• [What is expected]: Once the pictures are set aside, repeat all of the data below exactly.

Dataset entries:
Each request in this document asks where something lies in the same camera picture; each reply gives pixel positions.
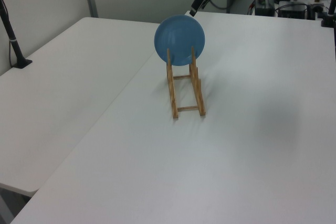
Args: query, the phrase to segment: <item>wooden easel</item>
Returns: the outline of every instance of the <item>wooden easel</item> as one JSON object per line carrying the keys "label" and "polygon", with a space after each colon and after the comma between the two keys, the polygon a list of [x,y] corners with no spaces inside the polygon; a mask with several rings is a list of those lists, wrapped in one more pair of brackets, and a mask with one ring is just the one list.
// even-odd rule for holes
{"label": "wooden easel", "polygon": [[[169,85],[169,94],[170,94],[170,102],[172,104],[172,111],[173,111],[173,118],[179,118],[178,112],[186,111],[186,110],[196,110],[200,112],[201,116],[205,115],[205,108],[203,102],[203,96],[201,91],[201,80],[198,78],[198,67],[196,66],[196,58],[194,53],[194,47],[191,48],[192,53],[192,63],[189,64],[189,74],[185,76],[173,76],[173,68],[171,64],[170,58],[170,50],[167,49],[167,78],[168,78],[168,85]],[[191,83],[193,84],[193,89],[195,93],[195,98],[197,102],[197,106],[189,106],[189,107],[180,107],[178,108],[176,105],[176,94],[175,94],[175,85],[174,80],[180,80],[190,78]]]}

• [Task solution]:
Each request in this document asks where something lies in the same camera picture; each reply gives pixel positions.
Args: query, the phrase to segment: <item>wooden easel</item>
Returns: the outline of every instance of the <item>wooden easel</item> as one JSON object per line carrying the keys "label" and "polygon", with a space after each colon and after the comma between the two keys, the polygon a list of [x,y] corners with no spaces inside the polygon; a mask with several rings is a list of those lists, wrapped in one more pair of brackets, and a mask with one ring is just the one list.
// even-odd rule for holes
{"label": "wooden easel", "polygon": [[[169,85],[169,94],[170,94],[170,102],[172,104],[172,111],[173,111],[173,118],[179,118],[178,112],[186,111],[186,110],[196,110],[200,112],[201,116],[205,115],[205,108],[203,102],[203,96],[201,91],[201,80],[198,78],[198,67],[196,66],[196,58],[194,53],[194,47],[191,48],[192,53],[192,63],[189,64],[189,74],[185,76],[173,76],[173,68],[171,64],[170,58],[170,50],[167,49],[167,78],[168,78],[168,85]],[[191,83],[193,84],[193,89],[195,93],[195,98],[197,102],[197,106],[189,106],[189,107],[180,107],[178,108],[176,105],[176,94],[175,94],[175,85],[174,80],[180,80],[190,78]]]}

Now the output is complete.